Task details:
For this exercise, report every line of the material that includes "shape".

***** Material shown *****

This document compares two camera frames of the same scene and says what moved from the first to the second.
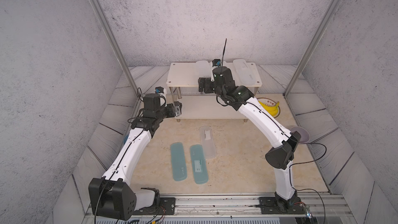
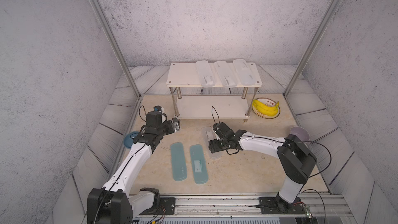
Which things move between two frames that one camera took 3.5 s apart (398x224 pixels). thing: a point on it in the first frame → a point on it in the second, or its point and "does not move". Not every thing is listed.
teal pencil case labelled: x=199 y=164 does not move
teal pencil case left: x=178 y=162 does not move
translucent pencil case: x=203 y=69 does not move
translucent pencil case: x=244 y=73 does not move
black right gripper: x=209 y=82 → x=213 y=147
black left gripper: x=177 y=111 → x=170 y=128
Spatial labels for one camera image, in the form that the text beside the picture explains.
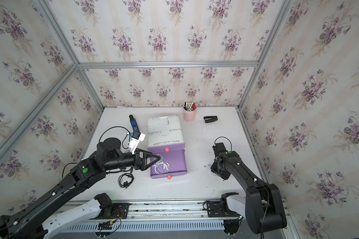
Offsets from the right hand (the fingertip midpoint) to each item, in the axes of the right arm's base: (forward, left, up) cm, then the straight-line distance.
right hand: (219, 172), depth 85 cm
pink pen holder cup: (+40, +17, +9) cm, 44 cm away
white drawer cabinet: (+14, +31, +21) cm, 41 cm away
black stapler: (+41, -1, 0) cm, 41 cm away
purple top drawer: (+5, +29, +19) cm, 35 cm away
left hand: (-5, +32, +28) cm, 43 cm away
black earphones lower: (-8, +54, -1) cm, 54 cm away
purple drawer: (+1, +27, +7) cm, 28 cm away
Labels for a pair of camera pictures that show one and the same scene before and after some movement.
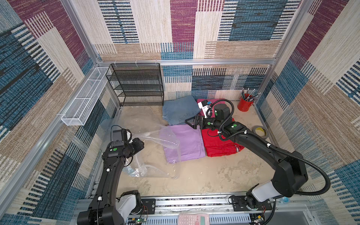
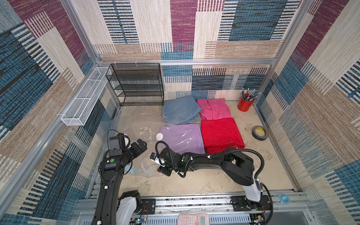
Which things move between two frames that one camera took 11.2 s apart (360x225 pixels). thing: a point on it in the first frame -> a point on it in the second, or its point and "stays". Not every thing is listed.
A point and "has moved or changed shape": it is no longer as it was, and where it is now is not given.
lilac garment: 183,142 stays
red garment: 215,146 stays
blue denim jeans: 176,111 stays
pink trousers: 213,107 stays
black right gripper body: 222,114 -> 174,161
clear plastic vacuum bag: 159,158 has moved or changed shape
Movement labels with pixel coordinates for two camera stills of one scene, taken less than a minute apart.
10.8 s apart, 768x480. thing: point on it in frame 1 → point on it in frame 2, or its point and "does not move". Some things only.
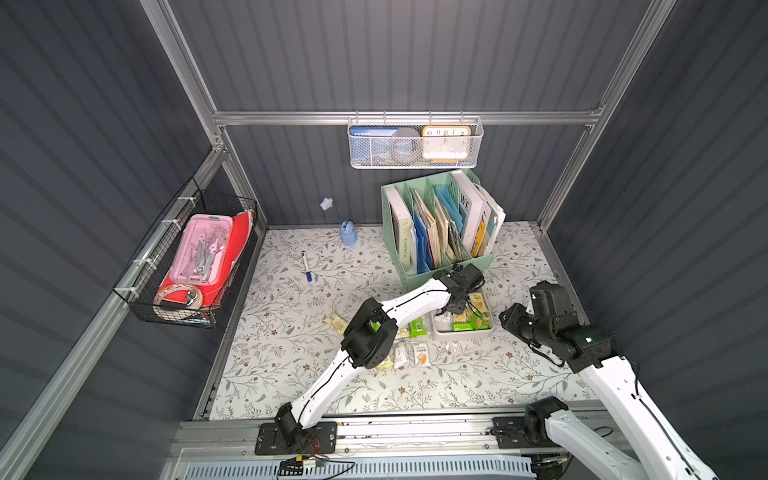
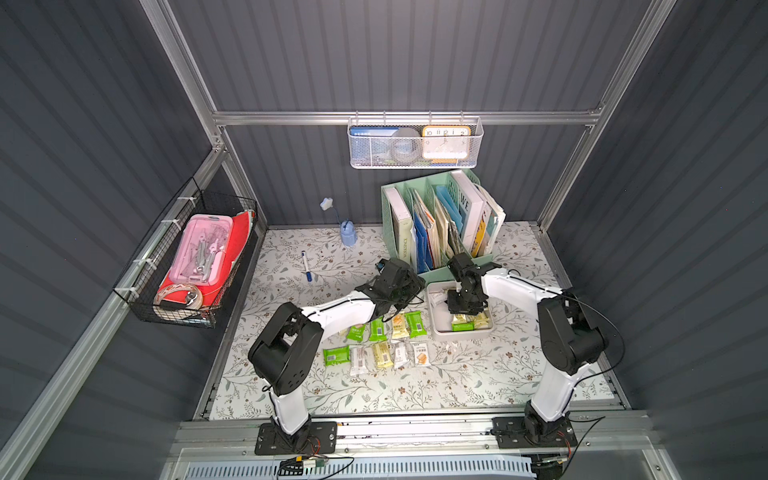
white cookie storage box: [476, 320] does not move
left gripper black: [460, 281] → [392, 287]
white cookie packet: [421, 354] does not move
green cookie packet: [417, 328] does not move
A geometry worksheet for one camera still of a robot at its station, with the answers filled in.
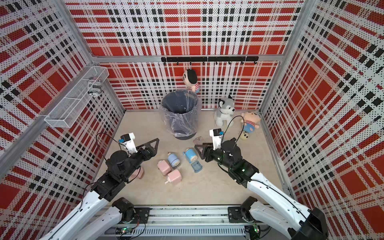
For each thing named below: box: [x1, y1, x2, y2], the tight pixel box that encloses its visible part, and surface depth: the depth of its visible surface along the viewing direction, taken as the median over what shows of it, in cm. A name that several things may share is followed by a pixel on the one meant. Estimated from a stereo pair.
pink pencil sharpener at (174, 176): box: [166, 169, 182, 185], surface depth 82 cm
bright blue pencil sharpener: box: [183, 147, 198, 164], surface depth 91 cm
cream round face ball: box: [240, 131, 249, 140], surface depth 103 cm
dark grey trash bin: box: [160, 89, 201, 140], surface depth 93 cm
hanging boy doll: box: [183, 68, 200, 93], surface depth 94 cm
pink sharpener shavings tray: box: [193, 136, 205, 145], surface depth 74 cm
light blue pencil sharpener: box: [167, 152, 181, 168], surface depth 88 cm
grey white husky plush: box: [214, 94, 235, 128], surface depth 105 cm
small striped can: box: [87, 76, 103, 97], surface depth 80 cm
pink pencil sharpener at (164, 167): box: [157, 160, 172, 176], surface depth 86 cm
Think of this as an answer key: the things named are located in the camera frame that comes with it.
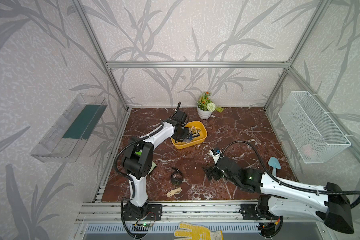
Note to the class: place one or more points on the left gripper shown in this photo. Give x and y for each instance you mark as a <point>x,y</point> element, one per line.
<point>186,136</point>

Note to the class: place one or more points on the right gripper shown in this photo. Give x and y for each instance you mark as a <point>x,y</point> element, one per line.
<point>213,171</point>

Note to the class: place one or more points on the yellow plastic storage box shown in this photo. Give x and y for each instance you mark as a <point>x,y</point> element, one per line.
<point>197,140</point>

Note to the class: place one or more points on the black chunky watch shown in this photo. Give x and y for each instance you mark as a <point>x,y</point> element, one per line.
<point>176,177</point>

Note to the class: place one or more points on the cream strap watch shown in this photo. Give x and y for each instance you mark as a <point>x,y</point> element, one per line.
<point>173,192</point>

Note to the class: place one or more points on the blue translucent watch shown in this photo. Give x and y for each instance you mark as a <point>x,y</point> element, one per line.
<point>189,139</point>

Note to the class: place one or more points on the beige strap watch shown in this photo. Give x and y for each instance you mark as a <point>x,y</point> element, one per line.
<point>194,131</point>

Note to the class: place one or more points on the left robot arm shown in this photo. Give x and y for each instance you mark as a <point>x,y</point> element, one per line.
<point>135,161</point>

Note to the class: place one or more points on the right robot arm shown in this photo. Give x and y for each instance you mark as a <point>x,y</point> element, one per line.
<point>280,198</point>

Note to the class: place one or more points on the potted artificial plant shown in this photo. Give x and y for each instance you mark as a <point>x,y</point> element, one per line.
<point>205,106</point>

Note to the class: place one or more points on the green work glove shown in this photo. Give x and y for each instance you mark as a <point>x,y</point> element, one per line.
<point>154,165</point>

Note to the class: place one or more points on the teal garden trowel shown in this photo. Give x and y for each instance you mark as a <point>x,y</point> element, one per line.
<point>275,164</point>

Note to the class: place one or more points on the yellow dotted work glove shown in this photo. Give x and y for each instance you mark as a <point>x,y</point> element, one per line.
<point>187,231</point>

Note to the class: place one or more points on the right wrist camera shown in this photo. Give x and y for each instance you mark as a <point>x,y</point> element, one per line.
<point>215,153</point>

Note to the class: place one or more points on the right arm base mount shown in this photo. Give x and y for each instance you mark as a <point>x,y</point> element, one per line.
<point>250,212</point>

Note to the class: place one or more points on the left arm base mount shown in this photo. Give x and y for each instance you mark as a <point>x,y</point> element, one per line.
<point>151,212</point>

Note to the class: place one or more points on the white wire basket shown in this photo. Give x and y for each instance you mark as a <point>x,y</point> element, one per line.
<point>315,134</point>

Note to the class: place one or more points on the clear acrylic wall shelf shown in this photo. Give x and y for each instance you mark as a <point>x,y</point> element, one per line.
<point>66,139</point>

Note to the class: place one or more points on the aluminium front rail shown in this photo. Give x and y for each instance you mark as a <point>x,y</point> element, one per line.
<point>200,211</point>

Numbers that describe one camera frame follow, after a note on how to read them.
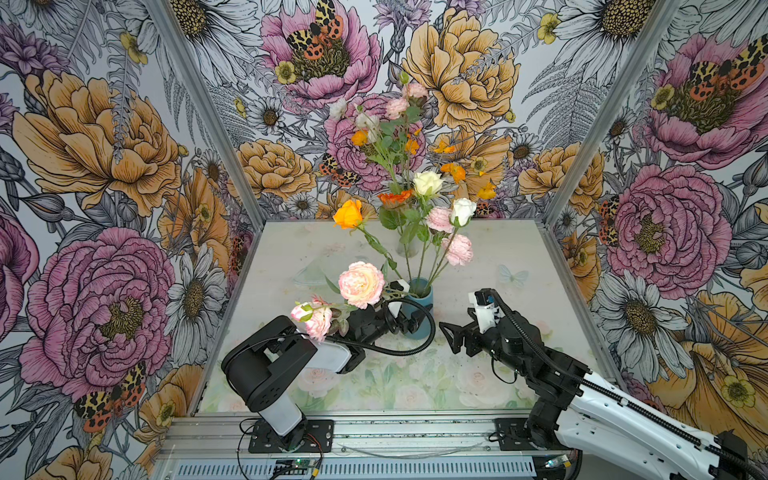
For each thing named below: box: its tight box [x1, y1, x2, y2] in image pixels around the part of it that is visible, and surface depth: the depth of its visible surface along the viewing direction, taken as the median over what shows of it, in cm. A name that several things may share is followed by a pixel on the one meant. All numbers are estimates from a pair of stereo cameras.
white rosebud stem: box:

*****

Written answer:
A point and "has moved or changed shape": it is no longer as it was, and where it is now is not given.
clear plastic vacuum bag: 159,158 has moved or changed shape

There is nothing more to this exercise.